TRY IT: Each line of the material must reappear unchanged in the answer.
<<<<
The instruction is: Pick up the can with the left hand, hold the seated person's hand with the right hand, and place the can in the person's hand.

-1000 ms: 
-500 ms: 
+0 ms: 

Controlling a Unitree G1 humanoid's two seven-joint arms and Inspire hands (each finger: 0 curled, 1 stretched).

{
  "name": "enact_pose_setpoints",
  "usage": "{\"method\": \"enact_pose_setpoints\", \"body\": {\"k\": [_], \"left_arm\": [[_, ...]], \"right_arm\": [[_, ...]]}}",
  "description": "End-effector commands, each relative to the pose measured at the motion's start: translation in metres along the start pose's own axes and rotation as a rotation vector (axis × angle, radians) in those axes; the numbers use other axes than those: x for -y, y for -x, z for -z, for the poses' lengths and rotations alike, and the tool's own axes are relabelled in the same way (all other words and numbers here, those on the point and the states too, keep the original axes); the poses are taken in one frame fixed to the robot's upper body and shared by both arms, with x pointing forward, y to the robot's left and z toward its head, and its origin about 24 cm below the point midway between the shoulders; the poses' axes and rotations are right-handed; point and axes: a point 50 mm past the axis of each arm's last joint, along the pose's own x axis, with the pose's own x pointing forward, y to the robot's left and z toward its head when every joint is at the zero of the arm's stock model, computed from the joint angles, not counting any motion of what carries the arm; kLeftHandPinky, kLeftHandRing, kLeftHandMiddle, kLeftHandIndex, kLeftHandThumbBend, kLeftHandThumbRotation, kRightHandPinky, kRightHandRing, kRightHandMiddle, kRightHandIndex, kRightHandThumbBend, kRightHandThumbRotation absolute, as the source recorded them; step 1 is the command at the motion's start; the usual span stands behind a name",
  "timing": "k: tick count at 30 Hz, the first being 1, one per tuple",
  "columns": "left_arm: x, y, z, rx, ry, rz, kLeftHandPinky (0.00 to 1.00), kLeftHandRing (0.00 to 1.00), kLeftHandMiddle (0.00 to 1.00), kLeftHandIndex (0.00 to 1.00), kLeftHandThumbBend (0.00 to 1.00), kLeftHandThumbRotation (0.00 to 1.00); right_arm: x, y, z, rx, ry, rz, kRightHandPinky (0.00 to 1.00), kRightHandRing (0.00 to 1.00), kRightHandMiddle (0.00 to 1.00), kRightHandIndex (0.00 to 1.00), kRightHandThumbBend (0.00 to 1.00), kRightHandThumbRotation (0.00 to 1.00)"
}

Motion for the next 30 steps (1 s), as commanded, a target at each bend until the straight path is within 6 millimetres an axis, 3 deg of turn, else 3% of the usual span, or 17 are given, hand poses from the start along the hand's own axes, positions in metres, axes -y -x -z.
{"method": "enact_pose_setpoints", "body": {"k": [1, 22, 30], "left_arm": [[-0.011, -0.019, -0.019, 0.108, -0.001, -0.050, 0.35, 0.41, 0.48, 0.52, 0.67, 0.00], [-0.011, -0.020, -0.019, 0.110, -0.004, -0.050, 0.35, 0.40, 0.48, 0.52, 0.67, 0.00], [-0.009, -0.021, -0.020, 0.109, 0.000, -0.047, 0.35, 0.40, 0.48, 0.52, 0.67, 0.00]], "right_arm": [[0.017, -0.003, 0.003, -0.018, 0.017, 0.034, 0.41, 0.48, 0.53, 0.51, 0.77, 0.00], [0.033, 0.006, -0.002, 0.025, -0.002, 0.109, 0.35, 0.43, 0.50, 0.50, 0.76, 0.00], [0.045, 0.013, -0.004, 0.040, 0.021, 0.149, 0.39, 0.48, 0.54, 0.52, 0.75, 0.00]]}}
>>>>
WRITTEN ANSWER:
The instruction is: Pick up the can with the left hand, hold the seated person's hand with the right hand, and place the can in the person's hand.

-1000 ms: 
-500 ms: 
+0 ms: 

Controlling a Unitree G1 humanoid's two seven-joint arms and Inspire hands (each finger: 0 curled, 1 stretched).

{
  "name": "enact_pose_setpoints",
  "usage": "{\"method\": \"enact_pose_setpoints\", \"body\": {\"k\": [_], \"left_arm\": [[_, ...]], \"right_arm\": [[_, ...]]}}",
  "description": "End-effector commands, each relative to the pose measured at the motion's start: translation in metres along the start pose's own axes and rotation as a rotation vector (axis × angle, radians) in those axes; the numbers use other axes than those: x for -y, y for -x, z for -z, for the poses' lengths and rotations alike, and the tool's own axes are relabelled in the same way (all other words and numbers here, those on the point and the states too, keep the original axes); the poses are taken in one frame fixed to the robot's upper body and shared by both arms, with x pointing forward, y to the robot's left and z toward its head, and its origin about 24 cm below the point midway between the shoulders; the poses' axes and rotations are right-handed; point and axes: a point 50 mm past the axis of each arm's last joint, along the pose's own x axis, with the pose's own x pointing forward, y to the robot's left and z toward its head when every joint is at the zero of the arm's stock model, computed from the joint angles, not counting any motion of what carries the arm; kLeftHandPinky, kLeftHandRing, kLeftHandMiddle, kLeftHandIndex, kLeftHandThumbBend, kLeftHandThumbRotation, kRightHandPinky, kRightHandRing, kRightHandMiddle, kRightHandIndex, kRightHandThumbBend, kRightHandThumbRotation absolute, as the source recorded them; step 1 is the command at the motion's start; the usual span stands behind a name",
  "timing": "k: tick count at 30 Hz, the first being 1, one per tuple",
  "columns": "left_arm: x, y, z, rx, ry, rz, kLeftHandPinky (0.00 to 1.00), kLeftHandRing (0.00 to 1.00), kLeftHandMiddle (0.00 to 1.00), kLeftHandIndex (0.00 to 1.00), kLeftHandThumbBend (0.00 to 1.00), kLeftHandThumbRotation (0.00 to 1.00); right_arm: x, y, z, rx, ry, rz, kRightHandPinky (0.00 to 1.00), kRightHandRing (0.00 to 1.00), kRightHandMiddle (0.00 to 1.00), kRightHandIndex (0.00 to 1.00), kRightHandThumbBend (0.00 to 1.00), kRightHandThumbRotation (0.00 to 1.00)"
}

Motion for the next 30 steps (1 s), as commanded, a target at each bend until the straight path is within 6 millimetres an axis, 3 deg of turn, else 3% of the usual span, or 17 are given, hand poses from the start along the hand's own axes, positions in metres, axes -y -x -z.
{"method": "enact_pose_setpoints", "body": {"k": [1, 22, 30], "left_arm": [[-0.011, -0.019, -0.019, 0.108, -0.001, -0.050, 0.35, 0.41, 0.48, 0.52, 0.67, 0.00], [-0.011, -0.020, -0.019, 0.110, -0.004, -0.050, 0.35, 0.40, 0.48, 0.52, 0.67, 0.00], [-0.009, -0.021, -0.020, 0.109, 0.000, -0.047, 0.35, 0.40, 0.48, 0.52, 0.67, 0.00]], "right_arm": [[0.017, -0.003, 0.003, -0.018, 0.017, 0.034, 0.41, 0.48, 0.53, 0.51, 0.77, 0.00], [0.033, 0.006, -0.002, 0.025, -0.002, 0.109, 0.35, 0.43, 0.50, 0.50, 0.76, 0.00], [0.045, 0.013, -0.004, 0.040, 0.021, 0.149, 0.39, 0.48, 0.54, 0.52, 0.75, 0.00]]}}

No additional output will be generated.